Experimenting with better error messages, as test-bed for extensions that might not be able to be tried or accepted in GNU coreutils (for technical, social or other reasons), and being able to use the same tools in all major OS are very reasonable divergences from GNU's project to "justify" its existence.

The project was originally just a learning project for someone who wanted to learn Rust by reimplementing tools that were small, not a moving target and useful. From there, it grew as it found an audience of developers interested in productionalizing it. There have been coreutils ports for the languages you mention (go-coreutils, pycoreutils, coreutils-cpp, etc.), they just didn't (yet?) hit critical mass. It is a harder sell for GC-based projects in this case because they are unlikely to ever be included as part of a dirtribution's base. Lets not forget that coreutils themselves are a rewrite of previously existing tools to begin with.

"unsafe" or `unsafe`? One is the general meaning of the word, the latter is "it invokes undefined-behavior".

As "unsafe". An example would be of how AMD GPUs some time ago didn't free a programs' last rendered buffers and you could see the literal last frame in its entirety. Fun stuff.

Could've been clearer above.

That is not a memory leak though! That's using/exposing an uninitialized buffer, which can happen even if you allocate and free your allocations correctly. Leaking the buffer would prevent the memory region from being allocated by another application, and would in fact prevent that from happening.

This is also something that Rust does protect against in safe code, by requiring initialization of all memory before use, or using MaybeUninit for buffers that aren't, where reading the buffer or asserting that it has been initialized is an unsafe operation.

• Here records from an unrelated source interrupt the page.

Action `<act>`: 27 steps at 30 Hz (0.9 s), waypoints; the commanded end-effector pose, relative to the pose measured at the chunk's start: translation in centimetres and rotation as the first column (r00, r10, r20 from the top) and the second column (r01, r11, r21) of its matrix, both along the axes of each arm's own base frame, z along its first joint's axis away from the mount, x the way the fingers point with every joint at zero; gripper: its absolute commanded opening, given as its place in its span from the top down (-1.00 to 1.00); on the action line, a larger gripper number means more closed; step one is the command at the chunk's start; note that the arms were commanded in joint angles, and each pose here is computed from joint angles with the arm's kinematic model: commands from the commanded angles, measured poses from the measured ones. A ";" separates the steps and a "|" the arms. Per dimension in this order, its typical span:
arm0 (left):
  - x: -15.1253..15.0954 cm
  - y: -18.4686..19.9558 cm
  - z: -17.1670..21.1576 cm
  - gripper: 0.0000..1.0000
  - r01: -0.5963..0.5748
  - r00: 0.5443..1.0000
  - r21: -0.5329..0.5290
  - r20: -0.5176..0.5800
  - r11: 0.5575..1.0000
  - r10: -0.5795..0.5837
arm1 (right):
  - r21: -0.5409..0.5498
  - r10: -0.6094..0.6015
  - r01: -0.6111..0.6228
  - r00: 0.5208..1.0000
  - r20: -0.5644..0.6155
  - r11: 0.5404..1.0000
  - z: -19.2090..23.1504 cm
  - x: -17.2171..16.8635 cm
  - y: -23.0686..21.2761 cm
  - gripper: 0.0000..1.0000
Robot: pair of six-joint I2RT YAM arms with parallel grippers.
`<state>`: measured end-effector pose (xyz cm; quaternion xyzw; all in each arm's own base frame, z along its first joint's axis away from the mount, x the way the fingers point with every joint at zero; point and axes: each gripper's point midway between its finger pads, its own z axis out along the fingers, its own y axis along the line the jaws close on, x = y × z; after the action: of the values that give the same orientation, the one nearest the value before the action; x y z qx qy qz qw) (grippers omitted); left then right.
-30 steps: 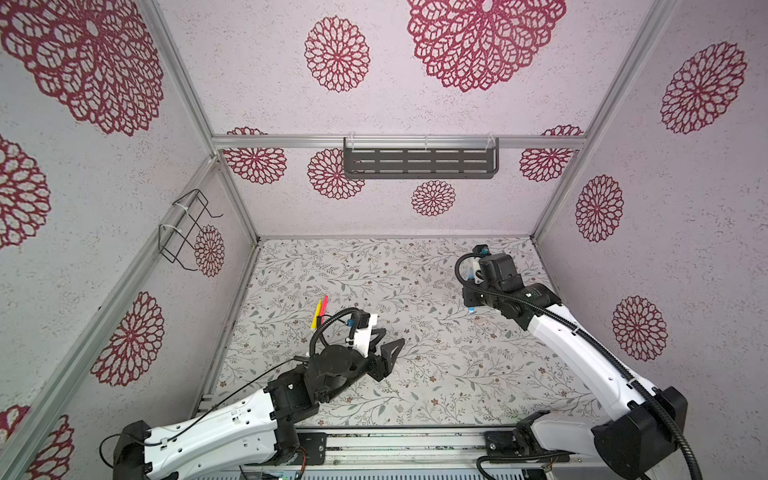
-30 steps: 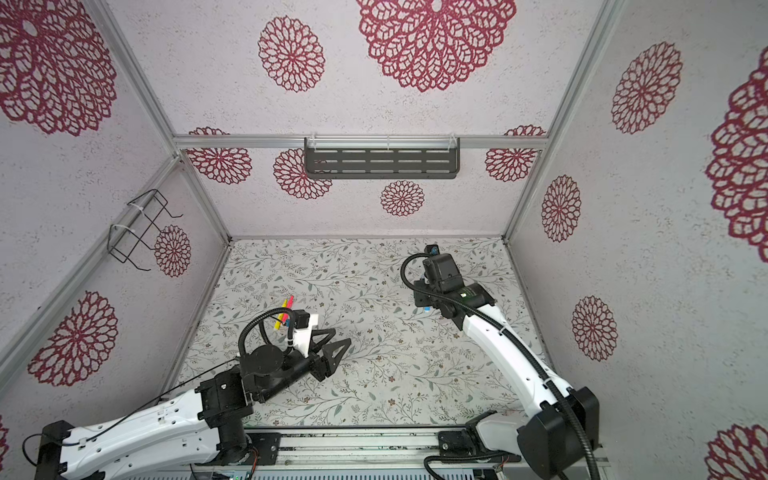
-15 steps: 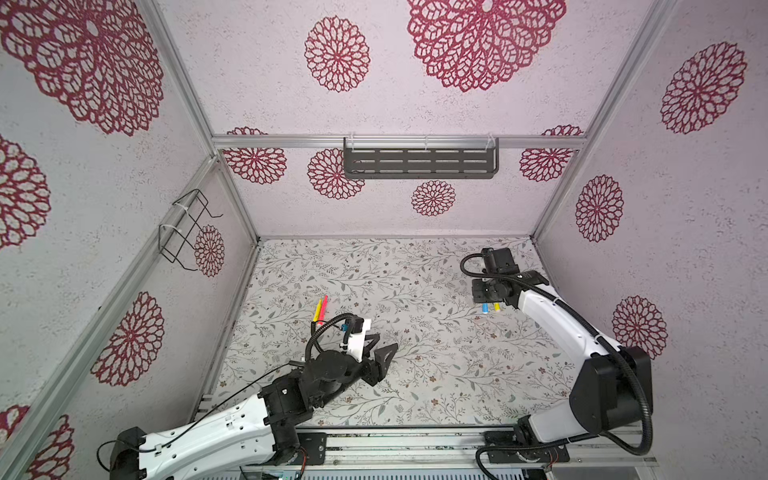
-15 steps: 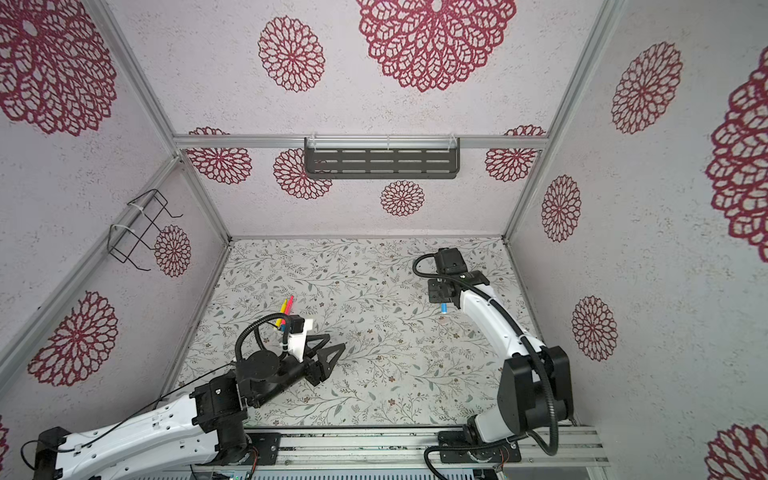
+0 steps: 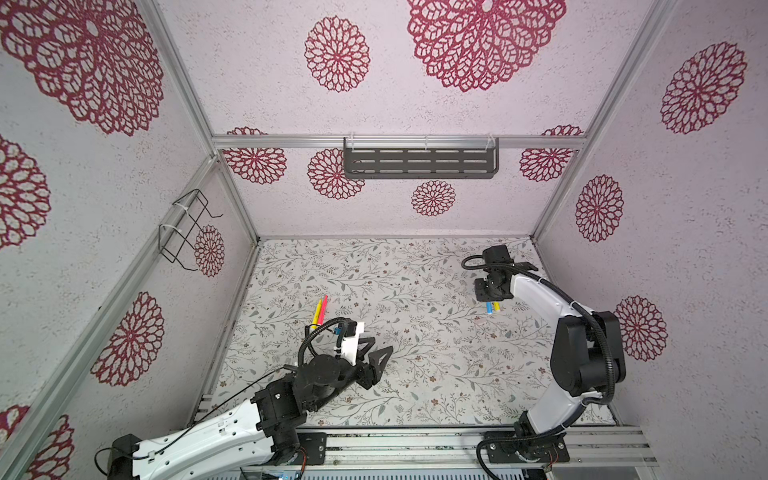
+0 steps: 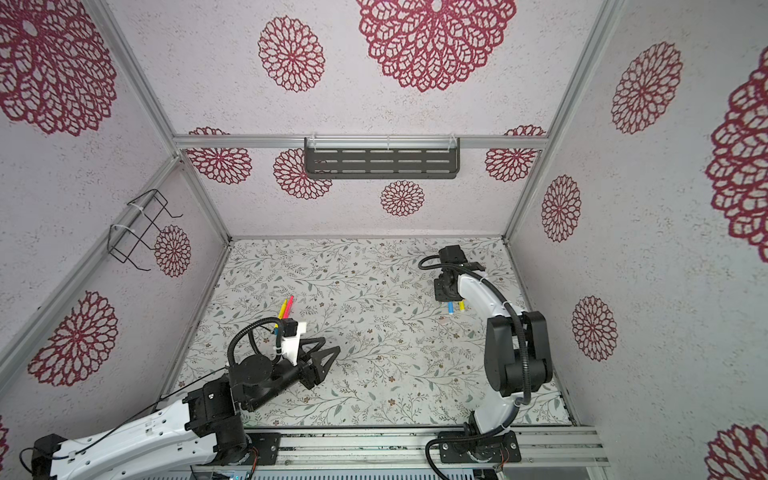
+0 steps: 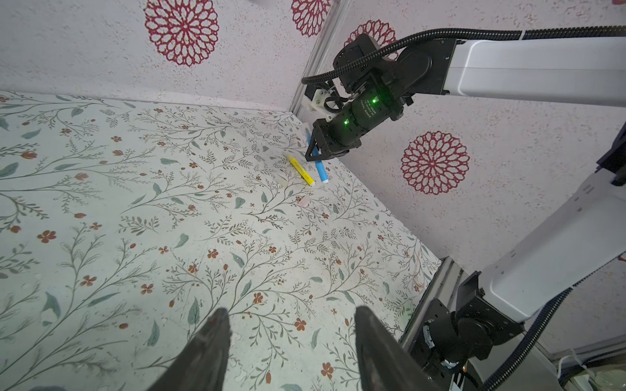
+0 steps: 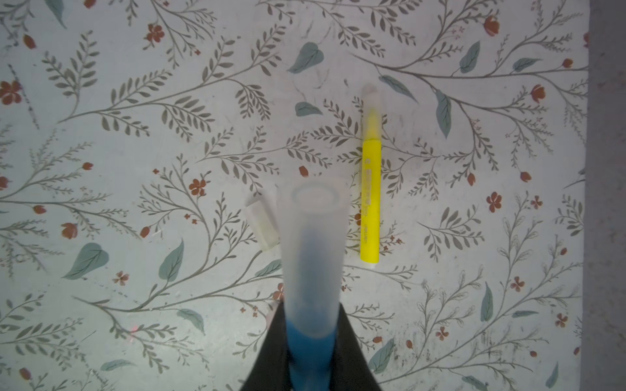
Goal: Insert the pens into the pen caps
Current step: 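Carry the capped blue highlighter with the right gripper toward the far table area, then lower the capped blue highlighter beside the capped yellow one and release it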
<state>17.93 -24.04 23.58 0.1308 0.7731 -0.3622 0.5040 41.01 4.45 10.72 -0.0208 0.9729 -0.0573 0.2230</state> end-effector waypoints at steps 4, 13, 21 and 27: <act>-0.2 0.0 -0.2 -0.22 0.001 1.000 -0.010 -0.012 1.000 -0.001 | -0.068 -0.011 0.009 0.999 -0.041 0.998 -1.6 1.2 -1.5 1.00; -0.1 0.0 -0.4 -0.22 -0.001 1.000 0.003 -0.012 1.000 0.001 | -0.118 -0.029 0.019 0.996 -0.087 0.993 -3.9 3.4 -2.3 1.00; -0.1 0.1 -0.6 -0.22 -0.007 1.000 0.006 -0.022 1.000 0.007 | -0.195 -0.058 0.035 0.992 -0.115 0.980 -5.2 4.2 -3.8 1.00; 0.0 -0.1 -0.4 -0.22 -0.004 1.000 0.009 -0.022 1.000 0.004 | -0.225 -0.076 0.048 0.990 -0.118 0.973 -6.0 4.7 -4.7 1.00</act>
<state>17.93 -24.10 23.08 0.1310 0.7790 -0.3581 0.4978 45.16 1.11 3.91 -0.0194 0.9775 -0.1432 0.1536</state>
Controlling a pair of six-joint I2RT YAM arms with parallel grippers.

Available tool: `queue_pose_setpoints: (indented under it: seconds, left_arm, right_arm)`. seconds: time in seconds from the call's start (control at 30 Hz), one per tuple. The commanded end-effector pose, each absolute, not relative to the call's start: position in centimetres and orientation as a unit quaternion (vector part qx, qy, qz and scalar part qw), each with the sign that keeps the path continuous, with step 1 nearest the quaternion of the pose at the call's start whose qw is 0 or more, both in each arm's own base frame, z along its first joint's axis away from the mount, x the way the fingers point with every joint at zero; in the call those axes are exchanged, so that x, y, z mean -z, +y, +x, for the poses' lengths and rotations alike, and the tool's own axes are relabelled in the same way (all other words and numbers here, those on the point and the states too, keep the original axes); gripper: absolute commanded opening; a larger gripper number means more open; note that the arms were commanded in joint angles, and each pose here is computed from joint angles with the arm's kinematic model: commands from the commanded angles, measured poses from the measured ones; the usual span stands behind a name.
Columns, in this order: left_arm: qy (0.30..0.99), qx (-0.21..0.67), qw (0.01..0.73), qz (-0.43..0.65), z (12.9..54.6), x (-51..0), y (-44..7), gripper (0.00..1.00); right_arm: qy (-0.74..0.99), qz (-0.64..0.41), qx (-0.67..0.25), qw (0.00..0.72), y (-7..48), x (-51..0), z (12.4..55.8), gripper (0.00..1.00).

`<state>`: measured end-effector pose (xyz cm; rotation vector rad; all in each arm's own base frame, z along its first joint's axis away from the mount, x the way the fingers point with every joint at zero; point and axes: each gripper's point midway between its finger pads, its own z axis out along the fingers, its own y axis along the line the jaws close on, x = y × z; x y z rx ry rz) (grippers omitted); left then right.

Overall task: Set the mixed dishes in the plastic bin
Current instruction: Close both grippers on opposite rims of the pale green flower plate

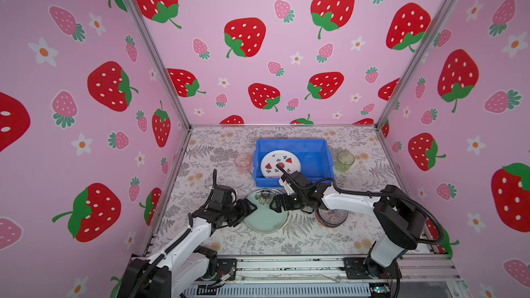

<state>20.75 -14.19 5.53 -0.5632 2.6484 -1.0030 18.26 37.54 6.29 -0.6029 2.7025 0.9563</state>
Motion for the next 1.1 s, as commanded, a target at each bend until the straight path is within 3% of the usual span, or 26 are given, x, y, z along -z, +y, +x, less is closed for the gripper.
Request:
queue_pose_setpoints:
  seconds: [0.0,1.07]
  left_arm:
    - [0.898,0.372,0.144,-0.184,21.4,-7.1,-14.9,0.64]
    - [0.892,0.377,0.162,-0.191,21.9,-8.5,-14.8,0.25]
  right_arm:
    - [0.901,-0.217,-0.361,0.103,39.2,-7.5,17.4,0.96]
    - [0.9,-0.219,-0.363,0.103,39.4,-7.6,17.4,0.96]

It's a security hole. Rust doesn't prevent you from writing unsafe code that reads it. The bug wasn't that it could be read by a well conforming language, it was that it was handed off uninitialized to use space at all.

Fair, bad example.

Measuring success of a project against a bar that the project didn't set is like complaining that an F1 car is hard to park: that's not what it was meant to do.

Servo was meant to be a test-bed for new architectures that might or might not be usable by Firefox. It was never meant to become Firefox' new web renderer, and it wasn't until more recently and long after the Mozilla-pocalypse that a new team took over the project with a goal of productionalizing the project as a whole. Stylo, for example, was integrated into Firefox 57 and allowed for parallel CSS style calculation, an effort that was tried unsuccessfully multiple times in C++.